• [EXERCISE] Return the whole listing, keeping every character the same.

• [PROVIDED MATERIAL]
Content starts
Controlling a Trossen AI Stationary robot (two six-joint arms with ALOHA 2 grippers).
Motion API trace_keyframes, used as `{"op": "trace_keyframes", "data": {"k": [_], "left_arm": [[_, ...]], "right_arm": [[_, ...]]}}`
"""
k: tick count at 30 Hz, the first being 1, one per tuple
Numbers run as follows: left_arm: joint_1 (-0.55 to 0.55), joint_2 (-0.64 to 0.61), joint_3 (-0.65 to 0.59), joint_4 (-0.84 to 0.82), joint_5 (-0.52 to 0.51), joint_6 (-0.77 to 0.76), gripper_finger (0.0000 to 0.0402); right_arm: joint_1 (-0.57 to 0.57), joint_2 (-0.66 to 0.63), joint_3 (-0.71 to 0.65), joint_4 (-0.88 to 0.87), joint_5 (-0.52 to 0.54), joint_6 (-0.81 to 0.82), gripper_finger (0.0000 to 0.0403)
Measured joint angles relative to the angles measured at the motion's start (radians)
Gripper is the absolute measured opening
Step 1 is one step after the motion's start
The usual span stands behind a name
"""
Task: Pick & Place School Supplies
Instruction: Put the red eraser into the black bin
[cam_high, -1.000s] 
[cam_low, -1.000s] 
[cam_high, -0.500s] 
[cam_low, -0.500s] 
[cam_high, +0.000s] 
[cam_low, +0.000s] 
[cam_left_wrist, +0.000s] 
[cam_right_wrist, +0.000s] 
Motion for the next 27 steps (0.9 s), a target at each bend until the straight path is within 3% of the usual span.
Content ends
• [ANSWER AREA]
Controlling a Trossen AI Stationary robot (two six-joint arms with ALOHA 2 grippers).
Motion API trace_keyframes, used as `{"op": "trace_keyframes", "data": {"k": [_], "left_arm": [[_, ...]], "right_arm": [[_, ...]]}}`
"""
k: tick count at 30 Hz, the first being 1, one per tuple
Numbers run as follows: left_arm: joint_1 (-0.55 to 0.55), joint_2 (-0.64 to 0.61), joint_3 (-0.65 to 0.59), joint_4 (-0.84 to 0.82), joint_5 (-0.52 to 0.51), joint_6 (-0.77 to 0.76), gripper_finger (0.0000 to 0.0402); right_arm: joint_1 (-0.57 to 0.57), joint_2 (-0.66 to 0.63), joint_3 (-0.71 to 0.65), joint_4 (-0.88 to 0.87), joint_5 (-0.52 to 0.54), joint_6 (-0.81 to 0.82), gripper_finger (0.0000 to 0.0403)
Measured joint angles relative to the angles measured at the motion's start (radians)
Gripper is the absolute measured opening
Step 1 is one step after the motion's start
The usual span stands behind a name
"""
Task: Pick & Place School Supplies
Instruction: Put the red eraser into the black bin
[cam_high, -1.000s] 
[cam_low, -1.000s] 
[cam_high, -0.500s] 
[cam_low, -0.500s] 
[cam_high, +0.000s] 
[cam_low, +0.000s] 
[cam_left_wrist, +0.000s] 
[cam_right_wrist, +0.000s] 
Motion for the next 27 steps (0.9 s), a target at each bend until the straight path is within 3% of the usual span.

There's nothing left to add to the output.